For Seeman, the experience in 2009 of being a part of the Rose Festival was more than just a childhood dream, but a tradition. She was the fifth girl on her Northeast Portland block to compete for Rose Festival. Among her childhood mentors was Amanda Stutevoss of Benson High School who was a princess in 1999.
“They were the reason I tried out,” Seeman said in a telephone interview from Stanford. “I don’t know if I would have done it without them because I wouldn’t have had those mentors around.”
Seeman knew that she always wanted to be princess, “I would get good grades and do basically everything I did with Rose Festival in mind,” she says now.
She started participating in speech competitions in order to overcome her worst fear: public speaking. She knew if she started early, she would be prepared when her time came to give a speech.
On the day of her coronation, Seeman and the rest of the court met at the Rose Festival headquarters at 3 a.m., exhausted and emotions running high. Seeman was sure she wasn’t going to win. She had placed her bet on the princess from Central Catholic.
She explains the feeling of winning as numb with shock and not being able to breathe. The whole rest of the day and the Grand Floral Parade afterwards are blurry in her memory, she was “so overcome with emotion.”
In recent years, students’ level of interest has dropped. High achieving girls have other commitments that tend to take priority over what some students still think of as a beauty contest.
Seeman recognizes that “girls have a lot more options these days but I think that they should value the opportunities that the Rose Festival could give them.”
She spoke at various events, ran auctions, was interviewed on the radio and even traveled to Kaohsiung, Japan – an annual trip meant to strengthen Portland’s bond with her sister city.
Today, Seeman is studying human biology and hopes to pursue a career in healthcare administration. The Rose Festival is still important in her life. “It will always be a part of my identity, no matter how far away from Portland I get,” she says.
Marilyn Clint, the chief operating officer at the Rose Festival, acknowledges that the event has changed over time. But, she says, the Queen’s role is “the same today as it was in 1914 when the first queen was crowned: To represent the Rose Festival, the community and their high school.”
Remembering her days of tiaras, ball gowns and stardom, the Rose Festival has left Gamble with more than just fond memories. It’s a lifelong dream that shaped her as a person and fostered civic pride.
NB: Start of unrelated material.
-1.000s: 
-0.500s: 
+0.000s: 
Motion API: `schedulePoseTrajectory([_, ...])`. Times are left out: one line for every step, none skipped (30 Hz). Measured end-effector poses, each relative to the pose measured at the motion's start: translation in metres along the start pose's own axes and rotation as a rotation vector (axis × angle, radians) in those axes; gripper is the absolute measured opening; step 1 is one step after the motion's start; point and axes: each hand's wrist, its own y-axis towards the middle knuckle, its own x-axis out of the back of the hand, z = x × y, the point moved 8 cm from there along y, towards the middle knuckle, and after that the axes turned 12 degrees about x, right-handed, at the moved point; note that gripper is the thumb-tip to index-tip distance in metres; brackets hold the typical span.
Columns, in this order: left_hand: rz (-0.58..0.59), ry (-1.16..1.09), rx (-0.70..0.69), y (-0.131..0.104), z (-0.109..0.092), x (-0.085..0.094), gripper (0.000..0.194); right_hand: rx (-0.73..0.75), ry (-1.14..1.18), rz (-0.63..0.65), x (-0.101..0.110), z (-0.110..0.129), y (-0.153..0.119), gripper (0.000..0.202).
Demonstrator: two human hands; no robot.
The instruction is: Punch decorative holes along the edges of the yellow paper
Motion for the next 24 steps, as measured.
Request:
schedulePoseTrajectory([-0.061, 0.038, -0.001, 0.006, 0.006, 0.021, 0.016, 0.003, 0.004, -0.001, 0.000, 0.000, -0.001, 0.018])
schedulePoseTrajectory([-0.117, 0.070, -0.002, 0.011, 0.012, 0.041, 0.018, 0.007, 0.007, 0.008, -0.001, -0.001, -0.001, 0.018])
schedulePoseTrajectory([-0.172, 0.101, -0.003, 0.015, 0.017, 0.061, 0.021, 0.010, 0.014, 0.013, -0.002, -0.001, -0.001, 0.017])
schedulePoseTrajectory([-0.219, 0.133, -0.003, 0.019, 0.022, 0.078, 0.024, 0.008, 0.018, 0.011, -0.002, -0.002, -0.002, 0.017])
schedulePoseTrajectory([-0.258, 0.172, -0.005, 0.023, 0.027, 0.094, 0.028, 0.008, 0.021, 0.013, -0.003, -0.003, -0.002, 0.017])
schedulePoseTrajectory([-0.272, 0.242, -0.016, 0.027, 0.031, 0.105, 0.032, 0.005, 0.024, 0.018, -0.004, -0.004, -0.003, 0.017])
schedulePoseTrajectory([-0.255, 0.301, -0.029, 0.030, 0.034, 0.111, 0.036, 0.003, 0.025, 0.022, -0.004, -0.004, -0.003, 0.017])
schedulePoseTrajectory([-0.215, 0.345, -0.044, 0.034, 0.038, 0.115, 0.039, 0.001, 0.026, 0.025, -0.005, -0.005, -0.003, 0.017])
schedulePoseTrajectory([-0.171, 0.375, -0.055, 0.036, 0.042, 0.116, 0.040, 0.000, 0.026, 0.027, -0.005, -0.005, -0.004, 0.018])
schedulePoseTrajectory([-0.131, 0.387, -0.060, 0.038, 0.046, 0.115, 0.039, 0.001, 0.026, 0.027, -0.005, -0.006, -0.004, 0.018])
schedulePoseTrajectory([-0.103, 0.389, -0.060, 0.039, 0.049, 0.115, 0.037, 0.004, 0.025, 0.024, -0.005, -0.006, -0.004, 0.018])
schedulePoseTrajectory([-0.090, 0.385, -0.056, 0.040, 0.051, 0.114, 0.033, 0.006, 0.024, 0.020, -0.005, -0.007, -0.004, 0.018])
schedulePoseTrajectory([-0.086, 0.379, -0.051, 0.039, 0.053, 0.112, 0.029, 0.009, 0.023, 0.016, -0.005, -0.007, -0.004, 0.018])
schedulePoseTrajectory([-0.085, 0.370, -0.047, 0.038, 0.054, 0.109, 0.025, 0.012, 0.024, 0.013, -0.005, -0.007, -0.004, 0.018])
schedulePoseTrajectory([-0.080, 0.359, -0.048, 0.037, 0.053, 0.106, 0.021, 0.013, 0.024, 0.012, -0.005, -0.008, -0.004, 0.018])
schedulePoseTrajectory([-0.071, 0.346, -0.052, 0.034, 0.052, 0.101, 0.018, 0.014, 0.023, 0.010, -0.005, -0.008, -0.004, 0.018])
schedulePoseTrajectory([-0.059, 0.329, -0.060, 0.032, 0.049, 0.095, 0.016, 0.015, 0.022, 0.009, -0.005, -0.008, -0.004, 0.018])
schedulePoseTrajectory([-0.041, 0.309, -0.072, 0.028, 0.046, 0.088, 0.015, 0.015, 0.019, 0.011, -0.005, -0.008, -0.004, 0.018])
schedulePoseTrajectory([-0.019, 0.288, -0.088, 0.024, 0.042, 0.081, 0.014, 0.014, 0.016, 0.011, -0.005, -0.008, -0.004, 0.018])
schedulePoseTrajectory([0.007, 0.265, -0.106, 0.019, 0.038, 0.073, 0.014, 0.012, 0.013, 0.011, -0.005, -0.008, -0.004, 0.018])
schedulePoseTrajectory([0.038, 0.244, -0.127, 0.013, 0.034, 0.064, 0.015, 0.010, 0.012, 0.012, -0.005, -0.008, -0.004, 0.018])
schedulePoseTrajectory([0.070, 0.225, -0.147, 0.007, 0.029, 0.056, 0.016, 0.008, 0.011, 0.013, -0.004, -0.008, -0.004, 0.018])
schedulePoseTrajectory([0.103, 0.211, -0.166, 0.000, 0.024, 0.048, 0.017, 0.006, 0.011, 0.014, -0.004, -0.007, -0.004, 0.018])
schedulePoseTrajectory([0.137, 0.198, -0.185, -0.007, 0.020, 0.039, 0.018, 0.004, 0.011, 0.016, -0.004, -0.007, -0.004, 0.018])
“It matured me in a practical sense, broadening my whole view of life in a way that nothing else could. It opened me up to change and growth. Having this experience gave me the chance for that.”
Seeman’s sentiments are similar. Recognizing that she wouldn’t know where her life would be without the Rose Festival, she admits, “I credit everything I have to it. It’s why I am at Stanford. I am who I am because of the Rose Festival.”